As for substantive changes, the new Act clarifies that an LLC may be managed by a board, similar to a corporate board. The current Act is silent on this issue, though many existing LLCs are managed by a board. Similarly, the committee’s summary indicates that LLC managers, including boards, will be subject to specified duties of care and loyalty under the new Act. But the new Act permits operating agreements to modify such standards of conduct to be the minimum standards provided for under the current Act (e.g., to avoid intentional misconduct and violations of law).
The new Act also makes an LLC manager liable if a member distribution causes the LLC to become insolvent (or if the LLC is already insolvent) – and such liability may not be nullified by an operating agreement. The current Act only makes the member receiving the distribution liable (if the member knows that the distribution causes insolvency). The relevant provision in the new Act also provides new guidance on how and when insolvency would be determined.
It is also worth noting that the new Act expands the list of LLC records reviewable by its members to include meeting minutes, resolutions and accounting records. And this access may not be limited by an operating agreement.
There are pitfalls, too.

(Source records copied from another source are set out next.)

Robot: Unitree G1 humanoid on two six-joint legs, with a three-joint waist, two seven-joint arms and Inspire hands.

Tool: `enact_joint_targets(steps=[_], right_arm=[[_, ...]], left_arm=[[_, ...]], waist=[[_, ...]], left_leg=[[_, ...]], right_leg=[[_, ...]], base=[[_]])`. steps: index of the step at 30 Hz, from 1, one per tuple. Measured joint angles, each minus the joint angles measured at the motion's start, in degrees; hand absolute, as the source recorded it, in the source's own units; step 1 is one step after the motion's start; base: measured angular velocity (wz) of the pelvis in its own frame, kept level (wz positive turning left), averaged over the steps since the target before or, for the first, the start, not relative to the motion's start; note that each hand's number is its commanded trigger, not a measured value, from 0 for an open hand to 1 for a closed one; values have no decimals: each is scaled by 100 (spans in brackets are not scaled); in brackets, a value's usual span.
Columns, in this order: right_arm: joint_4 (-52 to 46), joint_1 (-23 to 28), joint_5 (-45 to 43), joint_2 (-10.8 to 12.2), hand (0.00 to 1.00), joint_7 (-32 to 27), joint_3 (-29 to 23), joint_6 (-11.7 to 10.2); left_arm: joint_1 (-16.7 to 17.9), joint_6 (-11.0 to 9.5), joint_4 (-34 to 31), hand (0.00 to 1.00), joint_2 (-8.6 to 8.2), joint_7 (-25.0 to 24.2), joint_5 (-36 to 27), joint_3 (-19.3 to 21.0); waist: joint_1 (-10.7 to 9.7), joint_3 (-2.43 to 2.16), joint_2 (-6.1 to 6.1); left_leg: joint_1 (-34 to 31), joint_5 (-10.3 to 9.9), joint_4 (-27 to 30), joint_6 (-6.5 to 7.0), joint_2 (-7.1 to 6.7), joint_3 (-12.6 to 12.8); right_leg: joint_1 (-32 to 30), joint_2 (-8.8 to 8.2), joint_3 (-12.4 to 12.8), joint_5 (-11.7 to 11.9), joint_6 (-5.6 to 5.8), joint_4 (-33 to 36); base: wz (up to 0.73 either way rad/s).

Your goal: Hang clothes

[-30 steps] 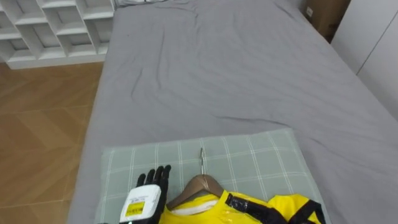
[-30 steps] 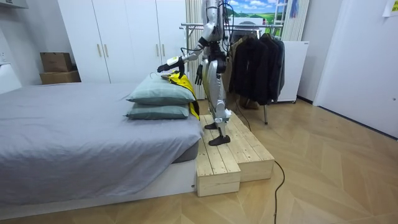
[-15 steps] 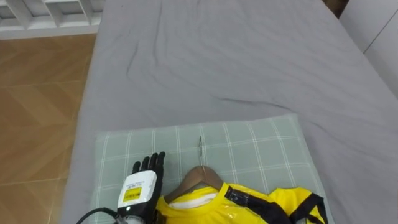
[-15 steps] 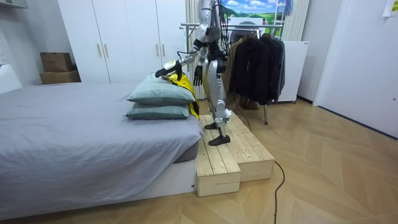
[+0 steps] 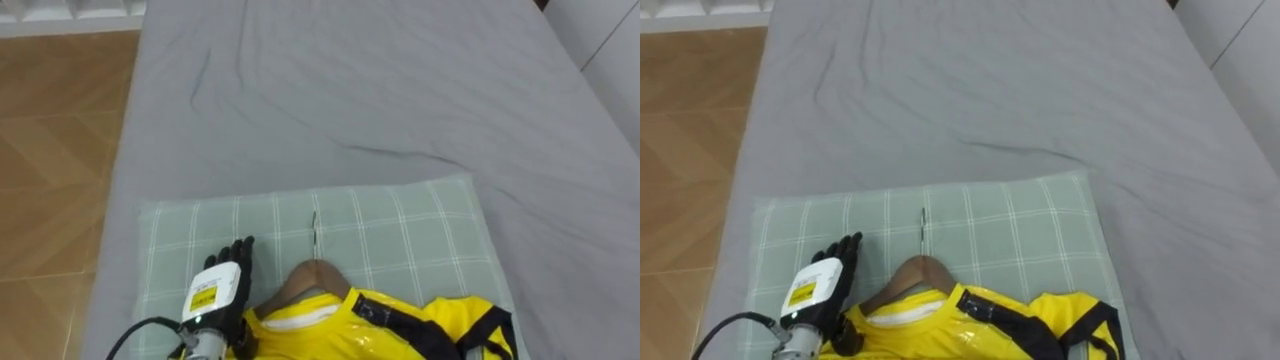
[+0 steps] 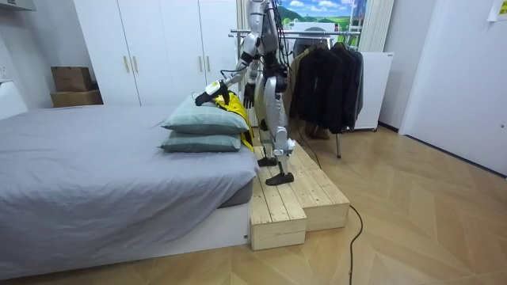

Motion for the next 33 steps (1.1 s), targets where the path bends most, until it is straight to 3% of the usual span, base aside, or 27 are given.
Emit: enact_joint_targets(steps=[7,15,19,23,33], right_arm=[[1,-51,130,121,0,119,-6,-8],[2,-13,284,168,0,167,4,-4],[0,63,300,182,0,163,1,0],[0,77,306,184,0,165,-7,0],[-2,160,319,183,0,245,-10,0]], left_arm=[[278,55,5,0,-259,6,-4,-173],[407,154,-31,0,-297,47,189,-328],[523,161,-37,0,-302,190,412,-325],[656,180,-57,0,-304,395,777,-252],[834,220,-68,0,-298,614,826,-224]], waist=[[27,1,-20],[13,-26,-43],[15,-100,-60],[33,-102,-60],[36,-132,-61]], left_leg=[[168,30,12,48,-83,37],[186,39,37,61,-91,31],[204,39,37,61,-91,35],[265,38,34,61,-91,36],[314,38,34,61,-91,39]], right_leg=[[202,-55,137,-39,93,-35],[255,-68,108,-42,97,-14],[286,-69,77,-42,97,-19],[360,-72,54,-42,98,-38],[464,-70,29,-42,98,-114]], base=[[3],[0],[7],[2],[3]])
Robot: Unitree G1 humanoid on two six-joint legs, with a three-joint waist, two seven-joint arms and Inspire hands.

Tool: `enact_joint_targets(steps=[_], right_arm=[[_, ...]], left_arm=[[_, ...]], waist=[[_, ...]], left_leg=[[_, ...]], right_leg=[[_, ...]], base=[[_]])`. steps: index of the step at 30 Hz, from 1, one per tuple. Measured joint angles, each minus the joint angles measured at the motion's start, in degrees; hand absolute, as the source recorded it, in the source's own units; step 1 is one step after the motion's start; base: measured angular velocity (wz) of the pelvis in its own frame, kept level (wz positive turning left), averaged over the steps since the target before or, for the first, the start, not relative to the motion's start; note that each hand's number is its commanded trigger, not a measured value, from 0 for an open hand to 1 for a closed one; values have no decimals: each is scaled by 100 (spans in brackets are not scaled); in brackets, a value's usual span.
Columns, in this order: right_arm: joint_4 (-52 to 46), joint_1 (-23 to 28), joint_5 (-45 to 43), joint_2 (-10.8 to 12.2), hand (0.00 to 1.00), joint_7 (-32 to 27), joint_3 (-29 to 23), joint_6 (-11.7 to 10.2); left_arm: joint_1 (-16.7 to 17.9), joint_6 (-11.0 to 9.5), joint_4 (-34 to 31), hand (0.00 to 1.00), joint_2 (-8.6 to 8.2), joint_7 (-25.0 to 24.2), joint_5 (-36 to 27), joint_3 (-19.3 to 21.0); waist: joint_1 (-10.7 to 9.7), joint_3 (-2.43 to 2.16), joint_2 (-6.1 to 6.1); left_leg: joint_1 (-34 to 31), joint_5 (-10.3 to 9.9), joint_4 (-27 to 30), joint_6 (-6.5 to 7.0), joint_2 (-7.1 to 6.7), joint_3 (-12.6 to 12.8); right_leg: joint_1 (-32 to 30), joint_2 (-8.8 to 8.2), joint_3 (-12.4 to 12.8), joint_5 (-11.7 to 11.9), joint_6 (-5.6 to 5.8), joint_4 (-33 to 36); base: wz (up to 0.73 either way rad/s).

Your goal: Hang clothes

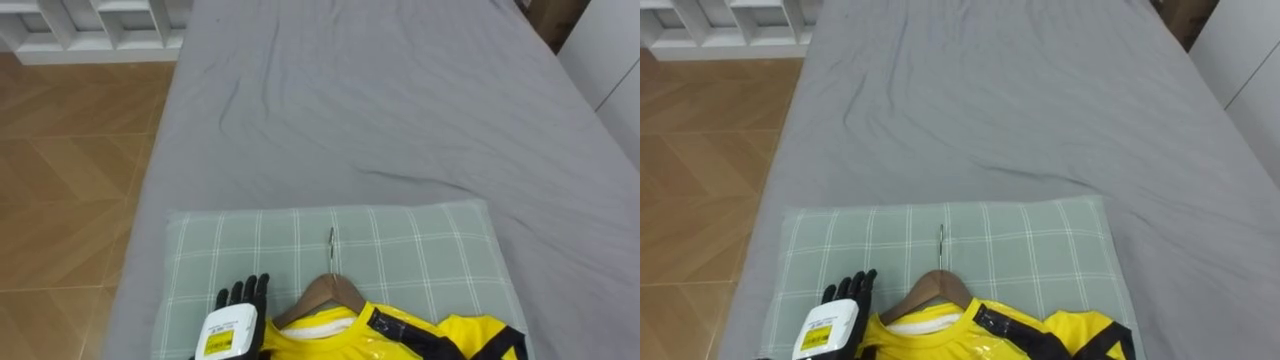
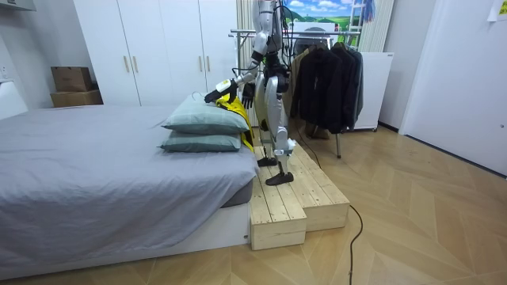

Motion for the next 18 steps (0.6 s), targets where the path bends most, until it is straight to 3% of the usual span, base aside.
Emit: enact_joint_targets(steps=[6,18], right_arm=[[-1,4,35,-2,0,114,-2,0],[-1,44,27,-2,0,127,-5,79]], left_arm=[[31,42,1,0,-3,-111,-5,-10],[68,52,12,0,-4,-259,-3,6]], waist=[[-6,-23,25],[67,-28,32]], left_leg=[[40,0,-7,0,0,68],[77,0,-21,0,0,135]], right_leg=[[11,2,66,0,0,9],[10,7,123,2,2,21]], base=[[-5],[-2]])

Unlike the current Act, the new Act contemplates that an operating agreement may be an oral agreement, in which case the new Act’s default rules would govern. One of those rules is that, unless the operating agreement provides otherwise, membership voting is one vote per member, irrespective of members’ percentage interest in the LLC. Rarely is that the intention of the members. So the ability to have an oral LLC operating agreement hardly makes it advisable.
At first blush, the new LLC Act appears to offer helpful refinements without dramatic changes. But it is probably worthwhile for existing LLCs to review operating agreements for consistency with the new Act.
Postscript: Along with the new Act, the legislature passed the “Hub Act”, which harmonizes statutes common to LLCs, partnerships, and corporations – for example, procedures for reserving entity names or filing organizational documents with the Secretary of State, and requirements for registered agents. Accordingly, the statutes for all of these entities will be amended to refer to the Hub Act as to these procedures and requirements. Presumably the Hub Act does not materially change the substance of the entity statutes, but that remains to be seen for sure.